On proposa au royal officier de faire chanter un Te Deum à son intention. « Si c’est, répondit-il en souriant, pour remercier Dieu de m’avoir fait échapper aux dangers que je viens de courir sur ma bonne frégate, je ne saurais y consentir ; mais j’assisterai avec un véritable plaisir à l’office divin ». Or le lendemain, 26 août était un dimanche ; et « oncques ne vit jamais autant de Saint-Pierrotins à la grand’messe. Un dais avait été préparé pour le prince ; mais celui-ci « refusa un honneur dû à son rang auguste avec une touchante modestie qui ne fit que mieux ressortir la noblesse de son caractère ».
Si le prince était simple, il n’était pas ennemi des réjouissances.

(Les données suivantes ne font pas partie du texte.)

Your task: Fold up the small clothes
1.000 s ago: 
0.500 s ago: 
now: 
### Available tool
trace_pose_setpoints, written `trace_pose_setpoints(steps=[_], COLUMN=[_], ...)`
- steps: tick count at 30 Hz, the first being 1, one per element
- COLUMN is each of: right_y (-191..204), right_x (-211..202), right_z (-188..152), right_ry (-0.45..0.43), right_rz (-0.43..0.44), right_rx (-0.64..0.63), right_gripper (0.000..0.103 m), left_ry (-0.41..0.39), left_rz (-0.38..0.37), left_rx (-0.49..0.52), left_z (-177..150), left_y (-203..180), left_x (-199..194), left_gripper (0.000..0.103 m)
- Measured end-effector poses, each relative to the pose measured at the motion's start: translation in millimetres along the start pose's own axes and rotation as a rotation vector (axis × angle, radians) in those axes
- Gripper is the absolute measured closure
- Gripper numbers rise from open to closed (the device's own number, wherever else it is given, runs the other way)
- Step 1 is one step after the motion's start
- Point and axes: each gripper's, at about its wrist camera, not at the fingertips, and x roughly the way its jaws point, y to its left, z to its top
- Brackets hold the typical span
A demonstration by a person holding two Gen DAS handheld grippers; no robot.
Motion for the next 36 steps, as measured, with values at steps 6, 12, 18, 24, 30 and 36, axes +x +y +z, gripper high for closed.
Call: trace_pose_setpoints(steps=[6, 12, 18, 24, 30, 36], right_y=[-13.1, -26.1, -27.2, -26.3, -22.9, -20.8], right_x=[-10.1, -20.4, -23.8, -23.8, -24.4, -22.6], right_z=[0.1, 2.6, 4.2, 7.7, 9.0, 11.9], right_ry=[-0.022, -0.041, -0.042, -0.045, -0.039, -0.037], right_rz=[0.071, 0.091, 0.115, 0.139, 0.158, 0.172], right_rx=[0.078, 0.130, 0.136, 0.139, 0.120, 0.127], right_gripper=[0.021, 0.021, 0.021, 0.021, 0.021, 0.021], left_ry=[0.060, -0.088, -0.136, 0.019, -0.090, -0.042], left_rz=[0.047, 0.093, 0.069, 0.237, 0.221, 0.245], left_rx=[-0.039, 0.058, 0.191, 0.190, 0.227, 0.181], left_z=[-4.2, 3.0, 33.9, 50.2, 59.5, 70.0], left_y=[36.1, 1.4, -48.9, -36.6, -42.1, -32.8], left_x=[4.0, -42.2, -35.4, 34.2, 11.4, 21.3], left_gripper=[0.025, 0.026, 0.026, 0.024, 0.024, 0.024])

Un bal fort animé fut donné ce même dimanche après-midi sur le pont de la « Belle Poule ». Les dames de Saint-Pierre en parlèrent de longues veillées durant, et cela bien après la chute de Louis-Philippe.
Le 29 août, au matin, la « Belle Poule » et le « Cassard » appareillèrent sous le commandement du prince, et cela « d’une manière qui ferait honneur au plus ancien capitaine de vaisseau ». Mais la frégate et le brick se virent arrêtés par le calme plat, deux jours durant, le 29 et le 30 août, en vue des îles. Enfin la brise se leva et, par vent arrière les deux bâtiments arrivèrent à Halifax le 4 septembre 1841.
Dans son étroite cabine de la « Belle – Poule » S. A. R. le prince de Joinville écrivit, dès le 29 août 1841, un intéressant rapport au ministre de la Marine où il appelait l’attention des pouvoirs publics sur Saint- Pierre et Miquelon. Il signalait entre autres, « avec un serrement de cur » que la seule défense consistait … en trois vieux canons de fonte montés sur des affûts vermoulus et chancelants dont les lumières agrandies par un
trop long service laissent échapper une partie de la charge. ». Il exprimait aussi, en les appuyant divers desiderata des commerçant de Saint-Pierre et Miquelon.
Les améliorations demandées furent-elles réalisées dans la suite ? Pas rapidement, c’est sûr, car en marge du rapport du prince de Joinville, on peut lire une annotation tracée par la main du ministre : « Tout ceci n’est malheureusement que trop vrai. Les factices ressources du budget ne permettent pas d’y remédier ; il faudra y pourvoir par des ressources hors du budget ordinaire ».